S2G Ventures, which invests in agriculture technologies, food companies and supply chain tech, is focusing on gaps in its portfolio. Krishnan said the firm is very interested in new solutions for the supply chain, as well as developers of plant-based fats and lipids. It is also investing in robotics to work in next-generation concepts like vertical farming.
“Each of these sub-verticals we’re sort of feeling out where there’s a friction and a problem set that we’d like the entrepreneur and startup community to solve,” Krishnan said.
A lot of funds today are flowing more upstream, he said. This could be a result of investors — at big financial firms, food and ingredient companies and individuals alike — becoming frustrated with a lack of progress on issues of food waste, sustainability, land and water use, and the health profile of products. This means more pools of funding in more places to try to solve some of these issues.
While venture capital and investment firms are providing a lot of the cash injections in the food business today, the hottest new way to raise money is the special purpose acquisition company, or SPAC. These entities, which go public with the intention of merging with another company, are a popular tool in finance to bring a diverse array of businesses to the public market. Hostess’s 2016 rebirth came through a SPAC deal, but so did the much more recent trading debuts of Utz, AppHarvest and Stryve Foods. Meanwhile, other food-aligned companies are forming their own SPACs, including Post Holdings and HumanCo.
“The SPAC market is not some cool nightclub downtown where we can do all kinds of weird stuff we can’t do in the public markets. You are going to be a public company. You are going to eventually have to do public company reporting. Get numbers, have an investor base that’s real and sustainable.”
Global chairman of investment banking, JP Morgan
SPACs are not a new way to raise money for companies, although they certainly provide a quick infusion of cash to businesses that need a lot of specialized equipment to start out, like those that do indoor farming or cell-based food, Krishnan said. Erik Oken, global chairman of investment banking for JP Morgan, said that while the SPAC is becoming trendy, it has the same end result as a more traditional IPO.

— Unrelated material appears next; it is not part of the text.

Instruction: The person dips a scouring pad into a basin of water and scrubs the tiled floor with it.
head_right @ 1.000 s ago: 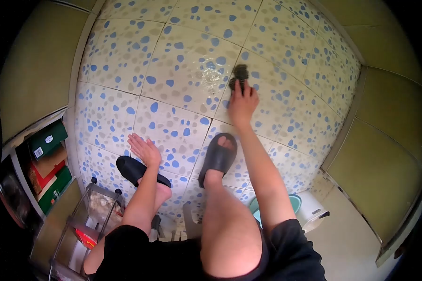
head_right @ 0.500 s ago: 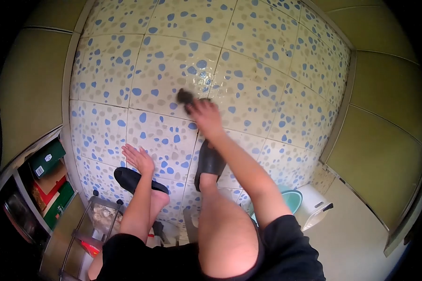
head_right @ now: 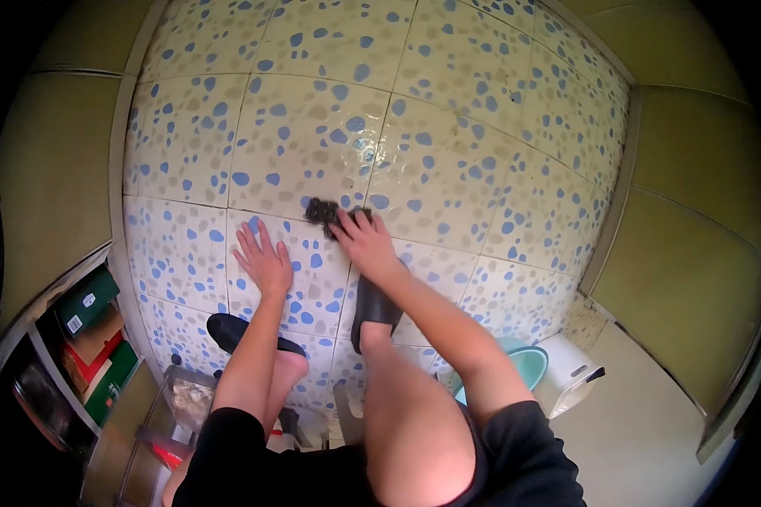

“We should not kid ourselves. The SPAC market is not some cool nightclub downtown where we can do all kinds of weird stuff we can’t do in the public markets,” Oken said. “You are going to be a public company. You are going to eventually have to do public company reporting — get numbers, have an investor base that’s real and sustainable. So, what I think happens here is it will be a tool for the right company with the right profile.”
As the SPACs come more from entities that truly know the food industry, Oken said, these companies will become an even more powerful way to generate capital and give a business a strong position with the public. And in conjunction with established food companies, they could represent the next way that Big Food reaches out to take advantage of what challenger brands have to offer.
“It’s a little bit like some of the smart ideas that the Tysons and General Mills of the world thought of 10 years ago, where they were like, ‘Look, we can’t pay 15 times revenue to buy this company outright, but maybe we need to have a venture arm that is looking at things and bringing information back to the home base, but also getting their finger into interesting food innovation,’ ” Oken said.
“That movement, I think, has been very smart,” he continued. “The corporate SPAC could be also another direction this goes. There are things that, in theory, a Post could do in that entity, including even acquisitions, over time roll up [mergers] that they couldn’t do with a conventional EBITDA-valued business.”